Required work:
Look for the line that has "(57, 37) = (122, 12)" in the material below; please repeat it and every line after it, exactly, up to and including the line that has "The point at (187, 231)", and nothing else.

Input material:

= Beginning of Section =

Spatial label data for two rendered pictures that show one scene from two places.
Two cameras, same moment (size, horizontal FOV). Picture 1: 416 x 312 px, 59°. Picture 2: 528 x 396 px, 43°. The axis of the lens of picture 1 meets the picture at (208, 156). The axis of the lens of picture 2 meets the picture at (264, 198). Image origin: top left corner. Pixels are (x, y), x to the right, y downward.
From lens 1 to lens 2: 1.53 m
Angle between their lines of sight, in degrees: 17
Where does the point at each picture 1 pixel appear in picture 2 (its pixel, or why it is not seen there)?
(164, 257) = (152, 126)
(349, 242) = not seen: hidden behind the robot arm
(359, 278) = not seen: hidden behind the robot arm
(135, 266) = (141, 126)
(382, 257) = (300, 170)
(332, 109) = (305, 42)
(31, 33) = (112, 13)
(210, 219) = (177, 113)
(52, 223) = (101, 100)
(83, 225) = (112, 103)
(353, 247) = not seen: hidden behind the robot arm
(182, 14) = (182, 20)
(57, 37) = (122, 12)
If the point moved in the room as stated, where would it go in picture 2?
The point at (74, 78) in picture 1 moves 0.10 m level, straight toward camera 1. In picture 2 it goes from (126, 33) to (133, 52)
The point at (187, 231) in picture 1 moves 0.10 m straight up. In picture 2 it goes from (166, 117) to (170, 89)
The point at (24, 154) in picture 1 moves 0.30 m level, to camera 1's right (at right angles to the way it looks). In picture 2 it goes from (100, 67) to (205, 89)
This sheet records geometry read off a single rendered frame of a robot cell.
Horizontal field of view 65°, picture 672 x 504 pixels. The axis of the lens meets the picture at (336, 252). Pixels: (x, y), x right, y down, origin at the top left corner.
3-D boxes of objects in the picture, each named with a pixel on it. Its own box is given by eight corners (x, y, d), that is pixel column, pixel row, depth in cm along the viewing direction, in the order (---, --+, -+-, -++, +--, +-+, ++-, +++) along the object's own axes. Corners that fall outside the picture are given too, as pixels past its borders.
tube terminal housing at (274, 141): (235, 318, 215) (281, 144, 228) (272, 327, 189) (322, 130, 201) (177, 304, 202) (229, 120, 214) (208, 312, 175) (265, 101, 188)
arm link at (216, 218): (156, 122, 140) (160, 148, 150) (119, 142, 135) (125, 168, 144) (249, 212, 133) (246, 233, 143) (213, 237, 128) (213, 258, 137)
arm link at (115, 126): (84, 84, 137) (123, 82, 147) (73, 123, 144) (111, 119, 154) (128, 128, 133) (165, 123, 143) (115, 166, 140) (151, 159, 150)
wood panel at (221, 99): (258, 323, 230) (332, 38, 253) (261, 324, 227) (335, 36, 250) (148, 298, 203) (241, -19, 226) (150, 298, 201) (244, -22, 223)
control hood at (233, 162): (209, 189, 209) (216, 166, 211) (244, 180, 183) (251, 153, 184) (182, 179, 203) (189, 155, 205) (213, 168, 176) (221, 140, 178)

= End of Section =

Response for this exercise:
(57, 37) = (122, 12)
If the point moved in the room as stated, where would it go in picture 2?
The point at (74, 78) in picture 1 moves 0.10 m level, straight toward camera 1. In picture 2 it goes from (126, 33) to (133, 52)
The point at (187, 231) in picture 1 moves 0.10 m straight up. In picture 2 it goes from (166, 117) to (170, 89)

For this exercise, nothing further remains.